### Exercise details
Each line from the one containing "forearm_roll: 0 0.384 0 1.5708" through the end of the records below must be repeated exactly, and no other line.

Records provided section start

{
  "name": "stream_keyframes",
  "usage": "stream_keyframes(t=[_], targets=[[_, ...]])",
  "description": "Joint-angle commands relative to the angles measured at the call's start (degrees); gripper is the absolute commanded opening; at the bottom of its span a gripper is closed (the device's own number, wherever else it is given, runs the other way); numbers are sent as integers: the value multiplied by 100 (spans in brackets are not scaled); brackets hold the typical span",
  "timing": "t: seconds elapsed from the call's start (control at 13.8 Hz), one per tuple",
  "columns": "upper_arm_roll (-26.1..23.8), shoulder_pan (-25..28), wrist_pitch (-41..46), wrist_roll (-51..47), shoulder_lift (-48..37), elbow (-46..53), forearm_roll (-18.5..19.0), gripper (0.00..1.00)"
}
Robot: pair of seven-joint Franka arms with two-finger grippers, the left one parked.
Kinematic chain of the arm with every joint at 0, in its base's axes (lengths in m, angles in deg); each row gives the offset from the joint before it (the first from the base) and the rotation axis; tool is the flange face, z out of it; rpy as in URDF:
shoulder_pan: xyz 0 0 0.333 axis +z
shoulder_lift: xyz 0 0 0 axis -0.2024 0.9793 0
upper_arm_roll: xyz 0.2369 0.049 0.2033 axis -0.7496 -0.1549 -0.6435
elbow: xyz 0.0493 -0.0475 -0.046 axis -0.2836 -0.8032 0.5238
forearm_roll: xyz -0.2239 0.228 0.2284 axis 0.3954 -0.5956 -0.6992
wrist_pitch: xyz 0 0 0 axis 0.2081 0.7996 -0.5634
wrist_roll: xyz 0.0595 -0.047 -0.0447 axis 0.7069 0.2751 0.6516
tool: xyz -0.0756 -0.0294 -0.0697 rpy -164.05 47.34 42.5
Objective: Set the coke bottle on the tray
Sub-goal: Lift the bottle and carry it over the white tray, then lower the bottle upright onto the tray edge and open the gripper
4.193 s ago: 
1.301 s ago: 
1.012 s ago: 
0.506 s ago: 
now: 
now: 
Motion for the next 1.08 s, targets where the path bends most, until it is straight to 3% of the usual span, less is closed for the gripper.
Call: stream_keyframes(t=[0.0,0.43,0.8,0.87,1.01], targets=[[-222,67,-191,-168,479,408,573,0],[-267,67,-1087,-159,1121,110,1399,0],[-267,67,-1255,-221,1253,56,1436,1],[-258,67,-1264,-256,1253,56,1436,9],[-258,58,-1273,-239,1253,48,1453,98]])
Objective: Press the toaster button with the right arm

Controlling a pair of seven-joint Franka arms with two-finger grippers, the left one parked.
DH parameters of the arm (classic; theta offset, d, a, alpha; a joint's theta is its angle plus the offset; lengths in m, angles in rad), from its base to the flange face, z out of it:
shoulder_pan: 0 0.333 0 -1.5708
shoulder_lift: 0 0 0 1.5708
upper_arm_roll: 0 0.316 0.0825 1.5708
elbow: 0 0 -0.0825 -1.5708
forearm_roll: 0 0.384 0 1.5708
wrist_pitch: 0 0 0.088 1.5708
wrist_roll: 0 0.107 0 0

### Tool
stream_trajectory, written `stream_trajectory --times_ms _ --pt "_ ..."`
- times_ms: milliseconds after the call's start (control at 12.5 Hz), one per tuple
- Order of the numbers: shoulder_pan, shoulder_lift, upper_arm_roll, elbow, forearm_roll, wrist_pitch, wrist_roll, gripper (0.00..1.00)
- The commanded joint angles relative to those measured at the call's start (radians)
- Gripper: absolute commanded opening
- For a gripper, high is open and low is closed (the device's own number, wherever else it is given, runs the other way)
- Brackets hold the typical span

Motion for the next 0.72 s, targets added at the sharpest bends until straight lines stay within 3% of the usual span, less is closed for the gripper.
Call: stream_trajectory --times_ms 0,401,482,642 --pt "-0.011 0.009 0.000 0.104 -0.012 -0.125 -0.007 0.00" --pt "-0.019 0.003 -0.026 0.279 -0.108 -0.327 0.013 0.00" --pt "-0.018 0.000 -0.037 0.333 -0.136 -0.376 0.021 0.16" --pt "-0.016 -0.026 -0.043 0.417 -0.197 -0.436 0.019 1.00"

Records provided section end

### Solution to this task
forearm_roll: 0 0.384 0 1.5708
wrist_pitch: 0 0 0.088 1.5708
wrist_roll: 0 0.107 0 0

### Tool
stream_trajectory, written `stream_trajectory --times_ms _ --pt "_ ..."`
- times_ms: milliseconds after the call's start (control at 12.5 Hz), one per tuple
- Order of the numbers: shoulder_pan, shoulder_lift, upper_arm_roll, elbow, forearm_roll, wrist_pitch, wrist_roll, gripper (0.00..1.00)
- The commanded joint angles relative to those measured at the call's start (radians)
- Gripper: absolute commanded opening
- For a gripper, high is open and low is closed (the device's own number, wherever else it is given, runs the other way)
- Brackets hold the typical span

Motion for the next 0.72 s, targets added at the sharpest bends until straight lines stay within 3% of the usual span, less is closed for the gripper.
Call: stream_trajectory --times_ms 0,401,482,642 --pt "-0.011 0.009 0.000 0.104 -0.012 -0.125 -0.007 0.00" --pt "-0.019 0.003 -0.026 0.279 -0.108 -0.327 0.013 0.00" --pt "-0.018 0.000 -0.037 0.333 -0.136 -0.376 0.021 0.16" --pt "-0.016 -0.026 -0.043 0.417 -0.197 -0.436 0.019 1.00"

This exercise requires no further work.